HSA "Self-only" vs Family contributions

Post by rick0 » Tue Oct 31, 2017 12:18 pm

Hi,

I've been a HDHP/HSA user since before I retired. I just realized that I haven't been maximizing this benefit.
I've reviewed IRS Pub969, and anything I can find online, but wanted to see if everyone agrees with my analysis.

I'm 62, wife is 60. We've been using an HSA since before I was retired - Employer sponsored Family HDHP, so I used the
family contribution limits, including the catchup, when I was eligible. I use a "Use the HSA for big stuff, pay small stuff
out of pocket" sort of philosophy - keeping receipts for later reimbursement - and accumulating assets.

After retirement, we now have ACA (Obamacare) HDHP insurance, and I've continued to use the family contribution limit + catchup.

I'm doing 2018 planning and realized that I can get a larger total HSA contribution by having 2 individual HSA's for my wife and I,
since we BOTH get the catchup.
- Family Max contribution for 2018 is $6900+$1000 = $7900
- Two self-only contributions are 2 * $3450+$1000 = $8900

As far as I can see the ACA policies we have are considered self-only, although I've never seen this explicitly stated.

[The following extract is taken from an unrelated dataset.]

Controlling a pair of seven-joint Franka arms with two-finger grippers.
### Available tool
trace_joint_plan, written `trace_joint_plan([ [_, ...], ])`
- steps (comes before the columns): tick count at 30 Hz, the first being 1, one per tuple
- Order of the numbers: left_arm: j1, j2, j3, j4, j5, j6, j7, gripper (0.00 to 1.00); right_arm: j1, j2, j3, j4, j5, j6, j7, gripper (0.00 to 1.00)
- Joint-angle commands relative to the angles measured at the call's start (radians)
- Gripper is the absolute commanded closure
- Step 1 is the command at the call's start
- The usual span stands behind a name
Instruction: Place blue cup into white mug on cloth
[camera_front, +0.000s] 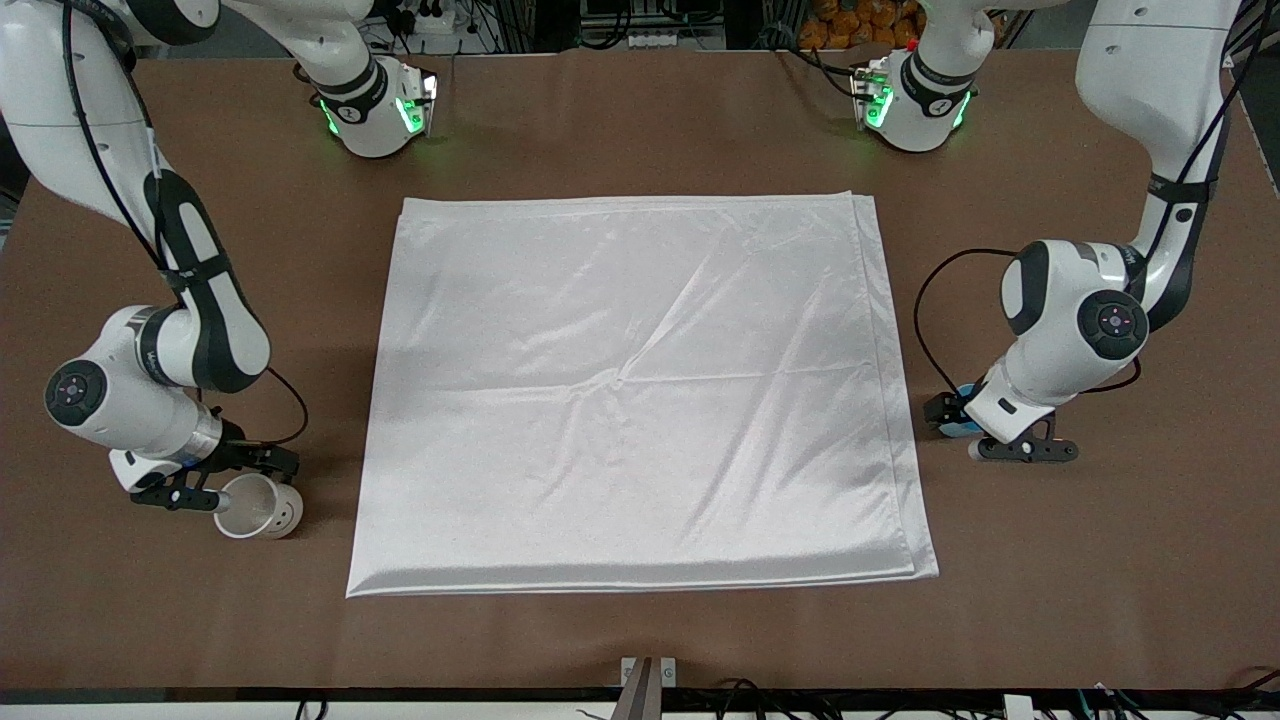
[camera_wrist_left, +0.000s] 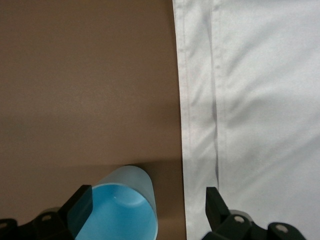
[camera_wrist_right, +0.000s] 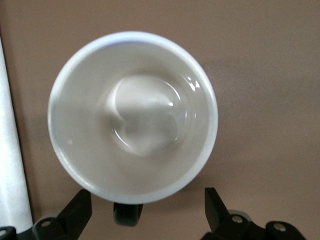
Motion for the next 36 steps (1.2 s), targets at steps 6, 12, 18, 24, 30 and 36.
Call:
trace_joint_plan([
  [6,0.001,0.014,-0.003,-0.01,0.023,0.012,-0.02,0.0,0.002,0.04,0.004,0.045,-0.014,0.016,0.013,0.0],
  [12,0.001,0.014,-0.003,-0.022,0.022,0.012,-0.026,0.0,0.005,0.055,0.001,0.073,-0.013,0.016,0.013,0.0],
  [18,0.0,0.014,-0.004,-0.031,0.022,0.012,-0.04,0.0,0.005,0.069,0.0,0.107,-0.01,0.016,0.013,0.0],
  [24,0.0,0.017,-0.004,-0.031,0.022,0.012,-0.041,0.0,0.005,0.07,0.0,0.11,-0.011,0.016,0.011,0.37],
  [30,0.0,0.029,-0.004,-0.03,0.022,0.012,-0.041,0.0,0.004,0.07,0.0,0.107,-0.013,0.018,0.003,0.89],
  [36,-0.003,0.037,-0.004,-0.03,0.022,0.013,-0.043,0.0,0.005,0.07,0.0,0.104,-0.011,0.016,0.003,1.0],
])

Also, it appears once the money is in a HSA, there's no restriction on who's expenses can be paid, mine or my wife's.
So if my wife opens an HSA in 2018 and contributes up to the self-only contribution limits, the account can be used to
pay my expenses, and vice-versa of course.

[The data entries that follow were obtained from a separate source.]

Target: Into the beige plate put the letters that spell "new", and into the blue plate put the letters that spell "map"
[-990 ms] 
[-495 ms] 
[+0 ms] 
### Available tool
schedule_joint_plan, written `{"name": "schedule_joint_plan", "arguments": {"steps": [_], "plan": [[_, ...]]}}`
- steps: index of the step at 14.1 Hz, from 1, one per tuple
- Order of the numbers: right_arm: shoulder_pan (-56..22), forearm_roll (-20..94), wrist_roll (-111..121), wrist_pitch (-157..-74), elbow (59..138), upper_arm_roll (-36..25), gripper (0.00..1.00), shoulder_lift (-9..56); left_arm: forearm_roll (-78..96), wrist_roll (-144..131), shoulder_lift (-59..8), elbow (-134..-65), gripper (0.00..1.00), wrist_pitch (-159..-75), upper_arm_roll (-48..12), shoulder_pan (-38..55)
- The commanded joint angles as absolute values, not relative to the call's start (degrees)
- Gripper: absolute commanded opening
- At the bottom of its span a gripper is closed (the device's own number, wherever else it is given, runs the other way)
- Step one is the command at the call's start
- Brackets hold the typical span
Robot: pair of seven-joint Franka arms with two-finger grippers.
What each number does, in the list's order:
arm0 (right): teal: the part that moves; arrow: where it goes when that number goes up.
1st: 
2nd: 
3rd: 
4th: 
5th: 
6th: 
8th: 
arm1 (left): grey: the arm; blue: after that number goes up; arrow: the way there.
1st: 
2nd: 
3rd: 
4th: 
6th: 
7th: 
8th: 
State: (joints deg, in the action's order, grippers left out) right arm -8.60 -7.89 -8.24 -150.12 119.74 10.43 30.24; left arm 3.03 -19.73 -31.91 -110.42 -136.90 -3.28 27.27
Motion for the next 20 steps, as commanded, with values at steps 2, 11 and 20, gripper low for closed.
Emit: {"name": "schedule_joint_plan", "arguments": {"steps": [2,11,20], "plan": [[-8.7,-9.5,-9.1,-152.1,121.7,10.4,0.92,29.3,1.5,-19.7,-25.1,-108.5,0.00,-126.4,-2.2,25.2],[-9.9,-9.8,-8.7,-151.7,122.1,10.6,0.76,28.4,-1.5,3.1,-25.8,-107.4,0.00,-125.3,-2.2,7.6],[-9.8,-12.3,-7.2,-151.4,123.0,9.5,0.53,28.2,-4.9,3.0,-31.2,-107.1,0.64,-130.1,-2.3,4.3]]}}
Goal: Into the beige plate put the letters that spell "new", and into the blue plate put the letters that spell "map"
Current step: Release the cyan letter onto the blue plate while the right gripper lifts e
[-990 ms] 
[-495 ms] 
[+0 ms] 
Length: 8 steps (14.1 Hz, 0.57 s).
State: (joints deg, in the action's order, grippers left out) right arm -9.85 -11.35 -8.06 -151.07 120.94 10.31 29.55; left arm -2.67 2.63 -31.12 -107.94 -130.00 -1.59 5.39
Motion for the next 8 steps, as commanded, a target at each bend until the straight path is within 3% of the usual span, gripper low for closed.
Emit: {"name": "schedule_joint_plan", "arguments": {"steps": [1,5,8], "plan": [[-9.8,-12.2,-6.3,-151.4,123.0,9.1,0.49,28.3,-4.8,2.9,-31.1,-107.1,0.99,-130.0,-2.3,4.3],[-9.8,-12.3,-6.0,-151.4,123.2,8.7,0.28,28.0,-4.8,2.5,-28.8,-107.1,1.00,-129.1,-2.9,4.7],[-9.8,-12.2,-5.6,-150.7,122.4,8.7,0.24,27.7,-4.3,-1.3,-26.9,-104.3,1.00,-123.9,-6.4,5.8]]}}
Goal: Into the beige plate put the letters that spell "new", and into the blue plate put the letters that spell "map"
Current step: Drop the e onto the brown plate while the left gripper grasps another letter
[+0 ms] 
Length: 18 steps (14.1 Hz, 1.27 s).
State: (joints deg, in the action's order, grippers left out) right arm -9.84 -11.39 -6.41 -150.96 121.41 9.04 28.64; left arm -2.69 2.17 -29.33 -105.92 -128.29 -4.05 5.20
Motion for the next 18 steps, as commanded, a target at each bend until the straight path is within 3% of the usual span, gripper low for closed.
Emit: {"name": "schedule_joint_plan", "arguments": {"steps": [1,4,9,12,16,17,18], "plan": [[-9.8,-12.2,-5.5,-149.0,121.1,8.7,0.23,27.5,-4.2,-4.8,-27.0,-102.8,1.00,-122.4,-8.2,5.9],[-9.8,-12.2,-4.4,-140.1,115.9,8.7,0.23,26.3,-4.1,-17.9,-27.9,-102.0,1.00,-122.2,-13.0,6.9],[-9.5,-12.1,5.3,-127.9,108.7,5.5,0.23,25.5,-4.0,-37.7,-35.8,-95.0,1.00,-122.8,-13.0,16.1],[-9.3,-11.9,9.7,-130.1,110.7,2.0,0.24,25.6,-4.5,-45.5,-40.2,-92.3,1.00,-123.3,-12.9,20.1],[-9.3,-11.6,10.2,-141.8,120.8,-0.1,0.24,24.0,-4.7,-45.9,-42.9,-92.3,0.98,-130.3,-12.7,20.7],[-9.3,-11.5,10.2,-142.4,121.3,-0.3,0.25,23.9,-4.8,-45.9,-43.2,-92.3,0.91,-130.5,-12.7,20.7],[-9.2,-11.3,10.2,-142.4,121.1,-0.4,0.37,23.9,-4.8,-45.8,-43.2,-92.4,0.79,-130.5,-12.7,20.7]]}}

Can anyone see any problems with this, or did I just miss something obvious? Thanks..

Spirit Rider
Posts: 6486
Joined: Fri Mar 02, 2007 2:39 pm

Re: HSA "Self-only" vs Family contributions

Post by Spirit Rider » Tue Oct 31, 2017 1:09 pm

Under the HSA eligibility rules, catch-up contribution rules and the "rules for married people" which are listed in Publication 969, you do not have to have two separate individual plans to make the maximum contributions, including two catch-up contributions.

A spouse covered under a qualifying HDHP who does not otherwise have disqualifying "other" insurance is considered an HSA eligible individual.

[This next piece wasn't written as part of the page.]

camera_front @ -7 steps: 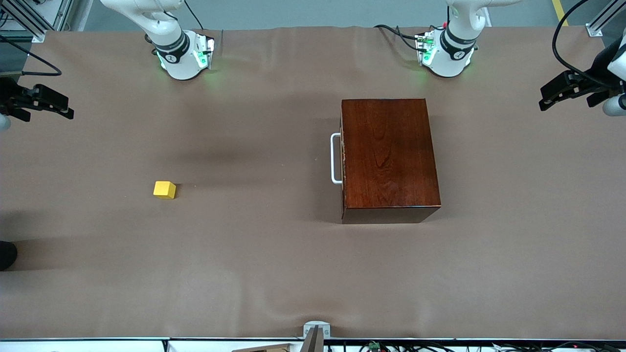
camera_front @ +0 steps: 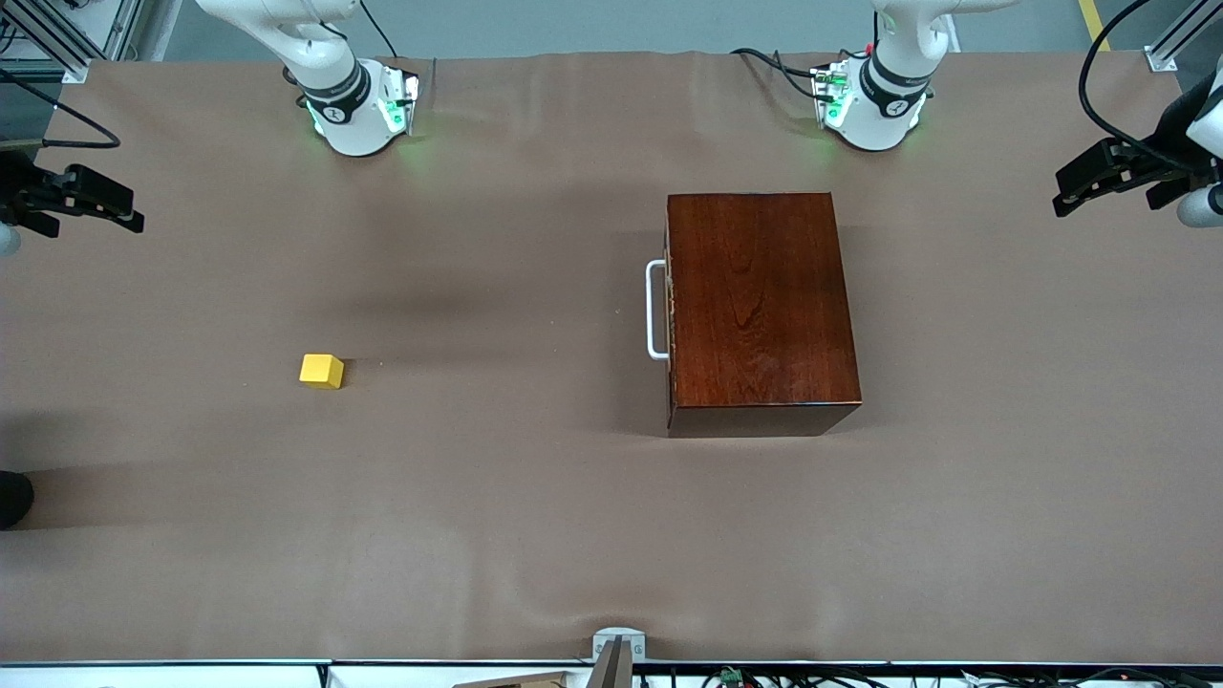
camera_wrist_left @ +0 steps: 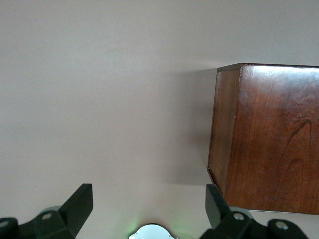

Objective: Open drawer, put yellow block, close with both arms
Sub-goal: 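Move the left gripper toward the white drawer handle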

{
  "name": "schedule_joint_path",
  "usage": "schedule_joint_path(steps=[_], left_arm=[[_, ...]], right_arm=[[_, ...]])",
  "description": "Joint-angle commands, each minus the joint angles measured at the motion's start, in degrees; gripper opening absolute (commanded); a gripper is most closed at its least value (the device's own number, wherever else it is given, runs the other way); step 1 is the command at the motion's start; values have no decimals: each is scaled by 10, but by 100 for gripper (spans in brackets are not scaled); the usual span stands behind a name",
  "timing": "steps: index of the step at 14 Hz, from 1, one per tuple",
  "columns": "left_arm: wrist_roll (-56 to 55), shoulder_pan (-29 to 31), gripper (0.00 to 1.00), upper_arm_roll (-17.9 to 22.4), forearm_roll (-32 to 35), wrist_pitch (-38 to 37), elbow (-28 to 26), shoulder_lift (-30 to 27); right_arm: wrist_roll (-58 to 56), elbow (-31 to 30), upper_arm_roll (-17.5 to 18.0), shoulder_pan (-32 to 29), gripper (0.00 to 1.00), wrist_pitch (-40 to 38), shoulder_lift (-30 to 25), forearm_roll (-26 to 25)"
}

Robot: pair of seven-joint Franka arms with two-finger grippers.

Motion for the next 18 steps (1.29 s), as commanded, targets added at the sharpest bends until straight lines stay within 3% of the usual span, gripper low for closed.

In order to make a catch-up contribution, each HSA eligible individual must open and make their catch-up contribution to their own HSA.

The "rules for married people" allow the married couple to designate how they want to split up the non-catch-up contribution space.

In your example, the maximum family contribution for the two of you is is $8,900. $1,000 catch-up for each of you to your own HSA accounts and $6,900 to be split between the two accounts in any way you choose.

Like anywhere else, the ACA exchange policies can be either family or individual. Since you enroll by stating the number of persons in the household. I would think you would only be offered family policies, because subsidies/cost sharing is by MFJ MAGI.

Each HSA account can be used to pay for a spouse's and/or dependent's past, present or future qualified medical expenses, whether then an HSA eligible individual or not. Also, as you know an HSA can be used at anytime in the future to reimburse for a past unreimbursed qualified medical expense.

Note: An HSA can not be used to pay qualified medical expenses prior to when the first account was opened. So if this is your spouse's first HSA account, that account can not be used to pay for either of your qualified medical expenses prior to when she opened the account.

rick0
Posts: 44
Joined: Thu Jan 31, 2013 10:54 pm

Re: HSA "Self-only" vs Family contributions

Post by rick0 » Mon Nov 13, 2017 10:12 pm

Spirit Rider wrote:
Tue Oct 31, 2017 1:09 pm
Like anywhere else, the ACA exchange policies can be either family or individual. Since you enroll by stating the number of persons in the household. I would think you would only be offered family policies, because subsidies/cost sharing is by MFJ MAGI.
Followup - I tracked this down and Spirit Rider is correct - my ACA policies are considered Family. The MFJ MAGI is the key. This isn't obvious on the surface.

...And this point makes my entire original post moot. C'est la vie!